• _Brief_: Transcribe the listing in full, word for word; pictures do not belong in the copy.

>>>>>

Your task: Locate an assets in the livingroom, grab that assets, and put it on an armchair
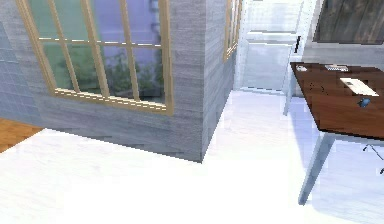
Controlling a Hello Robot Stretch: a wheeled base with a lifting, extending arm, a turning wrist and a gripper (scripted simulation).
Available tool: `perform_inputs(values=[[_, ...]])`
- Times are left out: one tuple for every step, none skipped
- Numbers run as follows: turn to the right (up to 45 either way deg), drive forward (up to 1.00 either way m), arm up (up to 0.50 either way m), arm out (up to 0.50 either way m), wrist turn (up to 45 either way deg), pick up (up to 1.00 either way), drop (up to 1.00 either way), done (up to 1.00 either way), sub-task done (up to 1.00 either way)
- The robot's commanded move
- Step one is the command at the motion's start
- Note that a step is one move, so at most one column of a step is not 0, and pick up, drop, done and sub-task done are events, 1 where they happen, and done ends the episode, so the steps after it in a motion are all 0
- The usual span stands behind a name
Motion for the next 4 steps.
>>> perform_inputs(values=[[0.0,0.0,0.0,0.0,24.0,0.0,0.0,0.0,0.0],[0.0,0.0,-0.3,0.0,0.0,0.0,0.0,0.0,0.0],[0.0,0.0,0.0,0.0,0.0,1.0,0.0,0.0,0.0],[0.0,0.0,0.1,0.0,0.0,0.0,0.0,0.0,0.0]])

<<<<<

• _Exercise result_:
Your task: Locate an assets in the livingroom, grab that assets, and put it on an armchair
Controlling a Hello Robot Stretch: a wheeled base with a lifting, extending arm, a turning wrist and a gripper (scripted simulation).
Available tool: `perform_inputs(values=[[_, ...]])`
- Times are left out: one tuple for every step, none skipped
- Numbers run as follows: turn to the right (up to 45 either way deg), drive forward (up to 1.00 either way m), arm up (up to 0.50 either way m), arm out (up to 0.50 either way m), wrist turn (up to 45 either way deg), pick up (up to 1.00 either way), drop (up to 1.00 either way), done (up to 1.00 either way), sub-task done (up to 1.00 either way)
- The robot's commanded move
- Step one is the command at the motion's start
- Note that a step is one move, so at most one column of a step is not 0, and pick up, drop, done and sub-task done are events, 1 where they happen, and done ends the episode, so the steps after it in a motion are all 0
- The usual span stands behind a name
Motion for the next 4 steps.
>>> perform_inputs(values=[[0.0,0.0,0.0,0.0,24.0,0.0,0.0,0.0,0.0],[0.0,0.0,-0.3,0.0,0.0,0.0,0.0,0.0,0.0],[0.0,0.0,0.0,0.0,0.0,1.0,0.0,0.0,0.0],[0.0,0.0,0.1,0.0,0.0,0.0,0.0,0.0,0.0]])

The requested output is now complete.